__TASK__. Figure out the number of lines in the data that hold the string "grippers". Reply with that figure only.

__RECORDED INFORMATION__.
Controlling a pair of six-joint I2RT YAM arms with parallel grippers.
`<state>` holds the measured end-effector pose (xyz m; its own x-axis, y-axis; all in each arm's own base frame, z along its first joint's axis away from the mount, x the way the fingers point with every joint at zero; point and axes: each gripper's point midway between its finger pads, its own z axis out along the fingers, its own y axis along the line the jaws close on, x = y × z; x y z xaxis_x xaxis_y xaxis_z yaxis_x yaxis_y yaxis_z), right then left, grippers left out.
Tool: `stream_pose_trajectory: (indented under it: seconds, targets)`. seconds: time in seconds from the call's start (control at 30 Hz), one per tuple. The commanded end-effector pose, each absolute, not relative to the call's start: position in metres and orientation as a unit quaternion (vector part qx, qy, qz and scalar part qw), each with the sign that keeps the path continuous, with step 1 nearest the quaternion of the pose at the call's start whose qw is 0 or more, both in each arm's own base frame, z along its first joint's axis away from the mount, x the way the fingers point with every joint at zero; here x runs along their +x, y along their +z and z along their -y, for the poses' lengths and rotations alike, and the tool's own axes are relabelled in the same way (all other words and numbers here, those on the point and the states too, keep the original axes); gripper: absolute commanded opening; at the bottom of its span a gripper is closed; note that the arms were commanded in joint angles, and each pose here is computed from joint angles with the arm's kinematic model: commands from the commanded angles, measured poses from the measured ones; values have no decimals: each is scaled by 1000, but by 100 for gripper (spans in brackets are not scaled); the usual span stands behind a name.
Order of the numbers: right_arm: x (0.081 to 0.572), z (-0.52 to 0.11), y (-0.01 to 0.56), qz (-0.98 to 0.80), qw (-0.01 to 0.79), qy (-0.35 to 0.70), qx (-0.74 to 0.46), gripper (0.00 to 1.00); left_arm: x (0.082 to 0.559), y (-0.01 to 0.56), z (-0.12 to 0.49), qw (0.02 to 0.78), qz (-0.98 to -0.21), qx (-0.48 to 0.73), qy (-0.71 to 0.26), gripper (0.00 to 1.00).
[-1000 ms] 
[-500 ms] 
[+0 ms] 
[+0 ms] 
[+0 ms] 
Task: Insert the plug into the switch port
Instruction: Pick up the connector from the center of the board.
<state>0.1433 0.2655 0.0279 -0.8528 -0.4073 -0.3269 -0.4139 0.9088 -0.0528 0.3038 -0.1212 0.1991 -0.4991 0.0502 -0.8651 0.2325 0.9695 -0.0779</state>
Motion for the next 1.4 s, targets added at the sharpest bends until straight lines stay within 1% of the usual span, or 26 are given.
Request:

__ANSWER FOR THIS EXERCISE__. 2